Exercise goal:
With the images excluded, set down every line of the listing below exactly.

Data shown:
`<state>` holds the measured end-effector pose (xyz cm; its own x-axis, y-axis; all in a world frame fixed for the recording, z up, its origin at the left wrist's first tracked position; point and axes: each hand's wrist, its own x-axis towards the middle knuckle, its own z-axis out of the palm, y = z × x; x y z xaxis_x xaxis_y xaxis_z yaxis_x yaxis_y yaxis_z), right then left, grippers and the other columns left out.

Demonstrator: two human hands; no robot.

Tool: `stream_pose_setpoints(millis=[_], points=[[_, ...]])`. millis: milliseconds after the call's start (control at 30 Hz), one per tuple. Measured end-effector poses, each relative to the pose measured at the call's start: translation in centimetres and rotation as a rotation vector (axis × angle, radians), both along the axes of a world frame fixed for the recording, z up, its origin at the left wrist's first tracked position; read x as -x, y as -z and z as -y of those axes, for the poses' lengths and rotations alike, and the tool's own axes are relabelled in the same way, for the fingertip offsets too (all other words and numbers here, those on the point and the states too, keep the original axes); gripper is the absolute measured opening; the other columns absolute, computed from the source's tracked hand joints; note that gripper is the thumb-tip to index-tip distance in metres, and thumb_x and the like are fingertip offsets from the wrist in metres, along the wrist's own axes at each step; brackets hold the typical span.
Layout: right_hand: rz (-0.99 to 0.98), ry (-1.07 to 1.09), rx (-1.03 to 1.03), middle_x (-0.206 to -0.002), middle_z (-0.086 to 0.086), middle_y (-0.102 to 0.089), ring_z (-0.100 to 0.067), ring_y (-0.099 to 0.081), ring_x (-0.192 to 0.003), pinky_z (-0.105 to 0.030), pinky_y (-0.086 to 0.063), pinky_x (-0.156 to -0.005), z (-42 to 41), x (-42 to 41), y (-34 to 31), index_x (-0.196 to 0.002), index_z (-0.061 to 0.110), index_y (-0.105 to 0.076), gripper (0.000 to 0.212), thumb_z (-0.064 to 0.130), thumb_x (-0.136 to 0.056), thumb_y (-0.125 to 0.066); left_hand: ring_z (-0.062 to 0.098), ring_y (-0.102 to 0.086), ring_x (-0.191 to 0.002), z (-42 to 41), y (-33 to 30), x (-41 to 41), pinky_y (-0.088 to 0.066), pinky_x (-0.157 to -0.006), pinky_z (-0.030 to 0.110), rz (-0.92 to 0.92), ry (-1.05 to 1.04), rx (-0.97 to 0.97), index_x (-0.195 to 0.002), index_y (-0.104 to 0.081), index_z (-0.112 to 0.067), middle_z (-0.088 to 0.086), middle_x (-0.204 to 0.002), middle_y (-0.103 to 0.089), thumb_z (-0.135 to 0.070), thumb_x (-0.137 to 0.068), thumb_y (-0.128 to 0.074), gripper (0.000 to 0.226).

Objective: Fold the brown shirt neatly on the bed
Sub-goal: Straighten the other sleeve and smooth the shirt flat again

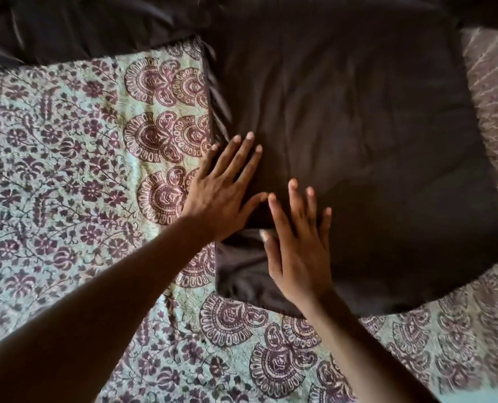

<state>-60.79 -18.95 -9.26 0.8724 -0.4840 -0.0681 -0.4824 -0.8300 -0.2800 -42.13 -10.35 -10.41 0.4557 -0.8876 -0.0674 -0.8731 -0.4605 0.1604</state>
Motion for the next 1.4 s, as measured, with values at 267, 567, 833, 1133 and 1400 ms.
stream_pose_setpoints(millis=[267, 567, 833, 1133, 1400], points=[[-0.204, 0.423, 0.105, -0.174, -0.001, 0.000, -0.029, -0.003, -0.161, -0.064, -0.015, -0.123, 2.6, 5.0, 0.4, -0.163, 0.045, -0.012, 0.070, 0.074, -0.100, -0.024, 0.018, -0.002, -0.161, -7.3, -1.5, 7.5, -0.012, -0.125, 0.059, -0.085, -0.136, -0.101, -0.165, -0.010, -0.022, -0.003, -0.174, 0.004, -0.058, -0.103, -0.031, 0.075], [-0.254, 0.346, 0.068, -0.174, -0.005, -0.002, -0.035, -0.008, -0.160, -0.065, -0.020, -0.121, -3.0, 13.6, -0.4, -0.164, 0.035, -0.018, 0.074, 0.065, -0.099, -0.037, 0.025, -0.006, -0.161, -1.5, -1.4, 4.3, -0.019, -0.127, 0.049, -0.031, -0.063, -0.031, -0.165, -0.014, -0.018, 0.005, -0.174, -0.003, -0.058, -0.102, -0.036, 0.077], [0.072, 0.030, 0.036, -0.173, -0.005, -0.011, -0.029, -0.005, -0.161, -0.058, -0.018, -0.125, 2.1, 2.5, -1.6, -0.163, 0.025, -0.026, 0.057, 0.041, -0.109, -0.035, 0.022, -0.005, -0.161, -5.0, -0.7, 9.3, -0.015, -0.127, 0.054, -0.026, -0.281, -0.067, -0.165, -0.005, -0.011, 0.005, -0.174, 0.002, -0.071, -0.098, -0.032, 0.094], [-0.053, -0.141, 0.188, -0.174, 0.005, -0.010, -0.025, -0.012, -0.160, -0.062, -0.018, -0.123, 11.4, -8.7, 1.6, -0.159, 0.051, -0.020, 0.061, 0.067, -0.101, -0.027, 0.024, -0.006, -0.161, -5.4, -1.0, 9.9, -0.014, -0.126, 0.057, -0.065, -0.341, -0.096, -0.164, -0.002, -0.009, 0.007, -0.174, 0.005, -0.072, -0.095, -0.035, 0.100], [-0.009, -0.427, 0.195, -0.174, 0.004, -0.010, -0.023, -0.012, -0.160, -0.063, -0.018, -0.122, 9.0, -13.7, 1.6, -0.160, 0.048, -0.019, 0.061, 0.062, -0.102, -0.031, 0.023, -0.003, -0.161, -5.5, -0.8, 9.6, -0.013, -0.126, 0.059, -0.087, -0.350, -0.053, -0.164, -0.005, -0.008, 0.008, -0.174, 0.003, -0.071, -0.094, -0.039, 0.100]])
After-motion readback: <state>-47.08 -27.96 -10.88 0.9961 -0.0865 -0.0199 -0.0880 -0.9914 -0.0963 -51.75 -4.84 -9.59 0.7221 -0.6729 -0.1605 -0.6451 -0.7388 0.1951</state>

Response below:
`<state>` holds the measured end-effector pose (xyz cm; its own x-axis, y-axis; all in a world frame fixed for the recording, z up, its origin at the left wrist's first tracked position; point and axes: each hand's wrist, its own x-axis towards the middle knuckle, its own z-axis out of the palm, y = z × x; x y z xaxis_x xaxis_y xaxis_z yaxis_x yaxis_y yaxis_z), right then left, grippers and the other columns left out.

Demonstrator: two human hands; no robot.

Tool: `stream_pose_setpoints(millis=[_], points=[[_, ...]])`. millis: milliseconds after the call's start (control at 30 Hz), one per tuple. Measured end-effector poses, each relative to the pose measured at the call's start: translation in centimetres and rotation as a rotation vector (axis × angle, radians), both along the axes of a world frame fixed for the recording, z up, its origin at the left wrist's first tracked position; read x as -x, y as -z and z as -y of those axes, for the poses' lengths and rotations alike, and the tool's own axes are relabelled in the same way, for the fingertip offsets too (all other words and numbers here, those on the point and the states too, keep the original axes); gripper is the absolute measured opening; the other columns absolute, computed from the source's tracked hand joints; note that gripper is the thumb-tip to index-tip distance in metres, and thumb_x and the like are fingertip offsets from the wrist in metres, along the wrist's own axes at each step; brackets hold the typical span.
Layout: right_hand: rz (-0.99 to 0.98), ry (-1.07 to 1.09), rx (-1.03 to 1.03), middle_x (-0.206 to -0.002), middle_z (-0.086 to 0.086), middle_y (-0.102 to 0.089), ring_z (-0.100 to 0.067), ring_y (-0.099 to 0.081), ring_x (-0.192 to 0.003), pinky_z (-0.105 to 0.030), pinky_y (-0.086 to 0.063), pinky_x (-0.156 to -0.005), z (-42 to 41), x (-42 to 41), y (-34 to 31), index_x (-0.196 to 0.002), index_z (-0.061 to 0.110), index_y (-0.105 to 0.076), gripper (0.000 to 0.212), thumb_z (-0.064 to 0.130), thumb_x (-0.136 to 0.056), thumb_y (-0.125 to 0.066); left_hand: ring_z (-0.062 to 0.098), ring_y (-0.102 to 0.086), ring_x (-0.191 to 0.002), z (-42 to 41), y (-33 to 30), x (-41 to 41), pinky_y (-0.088 to 0.066), pinky_x (-0.157 to -0.006), pinky_z (-0.030 to 0.110), rz (-0.92 to 0.92), ry (-1.05 to 1.04), rx (-0.97 to 0.97), index_x (-0.195 to 0.002), index_y (-0.104 to 0.081), index_z (-0.112 to 0.067), middle_z (-0.088 to 0.086), middle_x (-0.204 to 0.002), middle_y (-0.103 to 0.089), thumb_z (-0.135 to 0.070), thumb_x (-0.137 to 0.068), thumb_y (-0.128 to 0.074), gripper (0.000 to 0.226).

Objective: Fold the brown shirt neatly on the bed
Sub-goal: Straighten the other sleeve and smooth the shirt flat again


<state>-60.79 -18.95 -9.26 0.8724 -0.4840 -0.0681 -0.4824 -0.8300 -0.2800 -42.13 -10.35 -10.41 0.4557 -0.8876 -0.0674 -0.8731 -0.4605 0.1604</state>
Motion for the next 1.4 s, as measured, with values at 267, 567, 833, 1133 and 1400 ms.
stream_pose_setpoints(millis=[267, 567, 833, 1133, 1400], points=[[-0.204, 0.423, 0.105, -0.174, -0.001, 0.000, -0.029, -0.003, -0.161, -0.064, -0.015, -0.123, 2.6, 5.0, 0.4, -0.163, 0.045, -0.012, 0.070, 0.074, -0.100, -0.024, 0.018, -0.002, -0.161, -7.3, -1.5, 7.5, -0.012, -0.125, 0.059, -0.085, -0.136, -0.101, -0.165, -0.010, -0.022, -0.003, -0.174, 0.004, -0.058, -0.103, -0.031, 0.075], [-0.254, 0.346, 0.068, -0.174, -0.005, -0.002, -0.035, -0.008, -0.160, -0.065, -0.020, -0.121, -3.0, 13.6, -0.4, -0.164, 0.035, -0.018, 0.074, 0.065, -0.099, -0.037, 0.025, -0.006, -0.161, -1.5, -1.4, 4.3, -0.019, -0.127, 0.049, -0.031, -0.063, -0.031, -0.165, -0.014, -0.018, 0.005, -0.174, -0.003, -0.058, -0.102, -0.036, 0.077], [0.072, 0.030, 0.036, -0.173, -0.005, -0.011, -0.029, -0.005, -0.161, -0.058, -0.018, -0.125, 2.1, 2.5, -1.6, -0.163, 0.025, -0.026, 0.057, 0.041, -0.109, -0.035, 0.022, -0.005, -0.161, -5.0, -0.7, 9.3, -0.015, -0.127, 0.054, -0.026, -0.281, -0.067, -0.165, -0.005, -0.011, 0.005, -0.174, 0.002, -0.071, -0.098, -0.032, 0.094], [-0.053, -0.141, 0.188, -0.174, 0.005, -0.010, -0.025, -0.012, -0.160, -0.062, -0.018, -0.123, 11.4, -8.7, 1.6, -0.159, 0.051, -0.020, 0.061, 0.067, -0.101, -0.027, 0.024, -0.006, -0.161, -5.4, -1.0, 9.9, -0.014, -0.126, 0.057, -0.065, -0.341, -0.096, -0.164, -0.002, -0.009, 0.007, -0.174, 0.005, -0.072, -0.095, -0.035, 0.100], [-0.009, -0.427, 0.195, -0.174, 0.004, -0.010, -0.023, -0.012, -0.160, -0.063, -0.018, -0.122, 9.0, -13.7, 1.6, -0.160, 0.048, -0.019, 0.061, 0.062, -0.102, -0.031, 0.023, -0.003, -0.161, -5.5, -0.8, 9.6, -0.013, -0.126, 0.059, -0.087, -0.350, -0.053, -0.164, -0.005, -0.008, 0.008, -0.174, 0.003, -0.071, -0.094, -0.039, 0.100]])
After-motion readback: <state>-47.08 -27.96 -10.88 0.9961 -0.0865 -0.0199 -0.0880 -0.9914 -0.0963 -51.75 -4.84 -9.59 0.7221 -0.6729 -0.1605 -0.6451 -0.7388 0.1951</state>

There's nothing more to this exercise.